Copy all entries verbatim and keep any pictures out of the copy.

[[ Records for the task open ]]

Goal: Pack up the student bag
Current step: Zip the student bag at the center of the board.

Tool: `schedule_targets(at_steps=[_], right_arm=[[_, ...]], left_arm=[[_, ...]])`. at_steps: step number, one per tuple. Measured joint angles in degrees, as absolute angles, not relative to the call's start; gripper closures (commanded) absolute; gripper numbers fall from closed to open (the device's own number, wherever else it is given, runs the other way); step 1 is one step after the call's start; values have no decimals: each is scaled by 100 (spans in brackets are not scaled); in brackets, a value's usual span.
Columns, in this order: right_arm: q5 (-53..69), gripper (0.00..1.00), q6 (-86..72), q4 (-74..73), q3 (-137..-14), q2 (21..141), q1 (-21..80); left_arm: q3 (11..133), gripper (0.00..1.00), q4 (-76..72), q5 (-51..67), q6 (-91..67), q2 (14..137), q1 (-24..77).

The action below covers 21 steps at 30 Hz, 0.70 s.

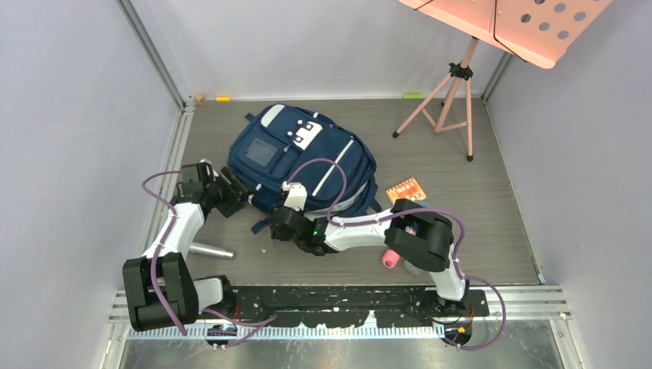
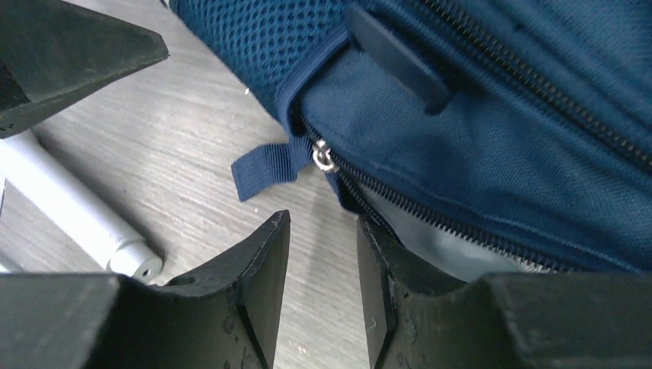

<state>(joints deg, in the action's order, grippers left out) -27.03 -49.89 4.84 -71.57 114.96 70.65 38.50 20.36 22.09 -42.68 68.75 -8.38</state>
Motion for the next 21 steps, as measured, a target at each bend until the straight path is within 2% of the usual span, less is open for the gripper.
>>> schedule_targets(at_steps=[11, 21], right_arm=[[-3531, 58, -4932, 1262, -7168, 11786, 7065], [-4106, 58, -4906, 1278, -7277, 12079, 7067]], left_arm=[[3795, 53, 1308, 2488, -4856, 7605, -838], [3715, 88, 1061, 2567, -5011, 7642, -838]])
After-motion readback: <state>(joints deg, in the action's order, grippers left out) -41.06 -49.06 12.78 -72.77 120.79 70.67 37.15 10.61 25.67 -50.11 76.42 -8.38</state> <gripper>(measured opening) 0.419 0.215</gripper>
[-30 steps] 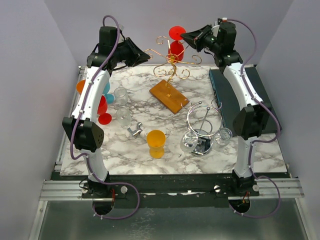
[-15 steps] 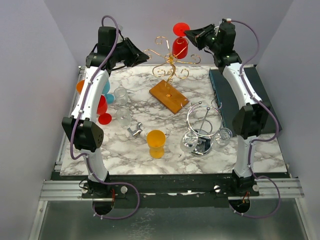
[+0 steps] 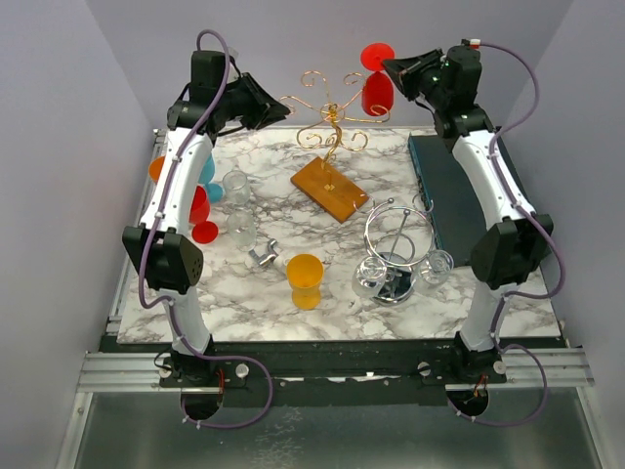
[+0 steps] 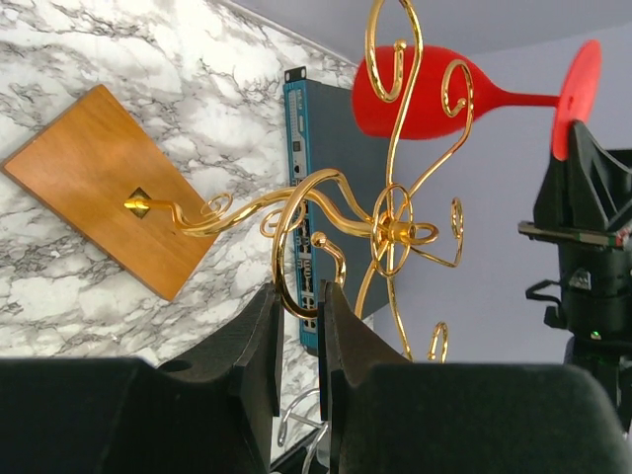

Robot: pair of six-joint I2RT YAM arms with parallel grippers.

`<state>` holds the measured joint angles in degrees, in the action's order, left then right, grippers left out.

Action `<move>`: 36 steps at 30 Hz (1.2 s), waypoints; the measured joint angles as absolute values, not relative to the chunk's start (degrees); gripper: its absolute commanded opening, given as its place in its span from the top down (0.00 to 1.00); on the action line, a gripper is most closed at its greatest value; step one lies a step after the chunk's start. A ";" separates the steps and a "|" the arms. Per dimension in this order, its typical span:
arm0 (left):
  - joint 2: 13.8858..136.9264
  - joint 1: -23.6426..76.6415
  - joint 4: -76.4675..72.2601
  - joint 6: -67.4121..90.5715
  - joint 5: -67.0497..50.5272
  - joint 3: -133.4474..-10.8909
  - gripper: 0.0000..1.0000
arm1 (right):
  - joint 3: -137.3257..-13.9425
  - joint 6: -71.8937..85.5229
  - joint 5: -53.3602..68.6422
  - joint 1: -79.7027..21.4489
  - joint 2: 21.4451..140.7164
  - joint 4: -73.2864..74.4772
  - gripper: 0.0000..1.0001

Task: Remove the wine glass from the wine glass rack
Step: Pick up the wine glass from the wine rack, then place the wine glass at the center of the board.

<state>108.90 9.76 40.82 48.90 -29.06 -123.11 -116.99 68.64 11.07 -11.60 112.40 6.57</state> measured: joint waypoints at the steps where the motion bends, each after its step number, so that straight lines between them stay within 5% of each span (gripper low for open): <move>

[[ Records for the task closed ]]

Solution to the exercise
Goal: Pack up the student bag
Current step: Zip the student bag at the center of the board.

Tool: `schedule_targets(at_steps=[_], right_arm=[[_, ...]], left_arm=[[_, ...]])`. at_steps: step number, one per tuple. Measured joint angles in degrees, as absolute angles, not relative to the call's start; gripper closures (commanded) absolute; gripper numbers fall from closed to open (the device's own number, wherever else it is given, runs the other way); step 1 is one step after the call's start; values have no decimals: each is scaled by 100 (spans in brackets are not scaled); in brackets, a value's usual span.
Columns, in this order: right_arm: q5 (-53..69), gripper (0.00..1.00), q6 (-86..72), q4 (-74..73), q3 (-137..-14), q2 (21..141), q1 (-21..80); left_arm: q3 (11..133), gripper (0.00..1.00), q4 (-76..72), q5 (-51..67), q6 (-91..67), q2 (14..137), q1 (-24..77).

The action below covers 21 steps at 30 Hz, 0.70 s.


<state>(joints deg, in the action's order, grippers left out) -27.03 -49.89 4.84 -71.57 114.96 70.65 38.50 20.36 22.09 -42.68 68.75 -8.38</state>
Motion for the next 21 steps, as measured, a target at each bend until the straight path is within 2% of the usual span, less is open for the gripper.
>>> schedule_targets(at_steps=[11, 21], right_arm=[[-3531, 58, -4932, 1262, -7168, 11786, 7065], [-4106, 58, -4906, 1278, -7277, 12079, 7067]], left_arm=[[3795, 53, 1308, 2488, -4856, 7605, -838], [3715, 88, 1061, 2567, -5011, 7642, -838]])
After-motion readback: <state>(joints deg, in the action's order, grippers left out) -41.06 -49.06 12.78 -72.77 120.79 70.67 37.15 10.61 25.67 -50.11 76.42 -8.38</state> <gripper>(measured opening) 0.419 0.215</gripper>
[-30 steps] 
[-15 steps] 
[+0 steps] 
[+0 steps] 

Robot: pair of six-joint I2RT YAM arms with parallel grippers.

`<state>` holds the measured joint angles in degrees, in the action's order, left then right, grippers left out.

Action `<move>`: 36 steps at 30 Hz (1.2 s), waypoints; the measured joint angles as absolute values, not relative to the chunk's start (degrees); gripper: its absolute commanded opening, given as its place in its span from the top down (0.00 to 1.00); on the action line, a gripper is most closed at its greatest value; step one lies a step after the chunk's start. A ";" separates the steps and a "|" the arms. Per dimension in this order, its typical span:
arm0 (left):
  - joint 2: 13.8858..136.9264
  - joint 1: -23.6426..76.6415
  - joint 4: -76.4675..72.2601
  - joint 6: -67.4121..90.5715
  - joint 5: -67.0497..50.5272
  - joint 3: -133.4474..-10.8909
  - gripper: 0.0000..1.0000
arm1 (right):
  - joint 3: -137.3257..-13.9425
  - joint 6: -71.8937..85.5229
  - joint 5: -53.3602..68.6422
  - joint 1: -79.7027..21.4489
  - joint 2: 21.4451..140.7164
  - joint 4: -73.2864..74.4772
  - gripper: 0.0000..1.0001

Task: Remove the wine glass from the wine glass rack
Step: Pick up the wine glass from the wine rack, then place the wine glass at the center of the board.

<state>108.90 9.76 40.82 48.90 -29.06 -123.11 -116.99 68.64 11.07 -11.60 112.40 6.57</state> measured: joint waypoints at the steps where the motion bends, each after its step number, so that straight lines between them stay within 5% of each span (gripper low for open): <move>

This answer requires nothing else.